Spectropolarimetry of the tidal disruption event AT 2019qiz: a quasi-spherical reprocessing layer

Spectropolarimetry provides a new constraint on the geometry of tidal debris in TDEs, and has the potential to shed light on the much-debated source of optical emission from TDEs. We present optical spectropolarimetry of the tidal disruption event (TDE) AT 2019qiz on days +0 and +29 relative to maximum brightness. Continuum polarization, which informs the shape of the electron-scattering surface, was found to be consistent with 0 % at peak brightness.
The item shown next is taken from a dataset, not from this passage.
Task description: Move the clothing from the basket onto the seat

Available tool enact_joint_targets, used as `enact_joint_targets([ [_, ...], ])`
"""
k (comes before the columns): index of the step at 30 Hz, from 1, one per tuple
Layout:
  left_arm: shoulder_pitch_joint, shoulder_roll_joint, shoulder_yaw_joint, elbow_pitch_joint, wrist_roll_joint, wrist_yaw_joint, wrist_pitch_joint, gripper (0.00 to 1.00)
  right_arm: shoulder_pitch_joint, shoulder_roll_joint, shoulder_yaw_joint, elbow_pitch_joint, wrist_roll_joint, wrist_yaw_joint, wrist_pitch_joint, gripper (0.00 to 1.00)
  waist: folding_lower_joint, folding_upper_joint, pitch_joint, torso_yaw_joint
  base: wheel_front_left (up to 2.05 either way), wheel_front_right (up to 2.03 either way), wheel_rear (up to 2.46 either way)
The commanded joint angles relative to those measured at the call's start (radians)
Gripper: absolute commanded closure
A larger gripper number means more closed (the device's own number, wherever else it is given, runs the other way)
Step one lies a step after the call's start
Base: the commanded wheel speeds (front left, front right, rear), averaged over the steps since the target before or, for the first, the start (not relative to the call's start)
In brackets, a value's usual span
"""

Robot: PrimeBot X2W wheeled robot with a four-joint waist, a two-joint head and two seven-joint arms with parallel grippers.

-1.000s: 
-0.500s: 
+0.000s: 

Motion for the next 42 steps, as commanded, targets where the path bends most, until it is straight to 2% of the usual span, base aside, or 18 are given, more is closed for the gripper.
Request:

On day +29, the continuum polarization rose to ∼ 1 %, making this the first reported spectropolarimetric evolution of a TDE. These findings are incompatible with a naked eccentric disk that lacks significant mass outflow. Instead, the spectropolarimetry paints a picture wherein, at maximum brightness, high-frequency emission from the accretion disk is reprocessed into the optical band by a nearly spherical, optically thick, electron-scattering photosphere located far away from the black hole. We estimate the radius of the scattering photosphere to be ∼ 100 au at maximum brightness — significantly larger than the tidal radius (∼ 1 au) and the thermalization radius (∼ 30 au) where the optical continuum is formed. A month later, as the fallback rate drops and the scattering photosphere recedes, the continuum polarization increases, revealing a moderately aspherical interior. On day +29, the H𝛼 emission-line peak is depolarized to ∼ 0.3 % (compared to ∼ 1 % continuum polarization), and displays a gradual rise toward the line’s redder wavelengths. This observation indicates the H𝛼 line formed near the electron-scattering radius.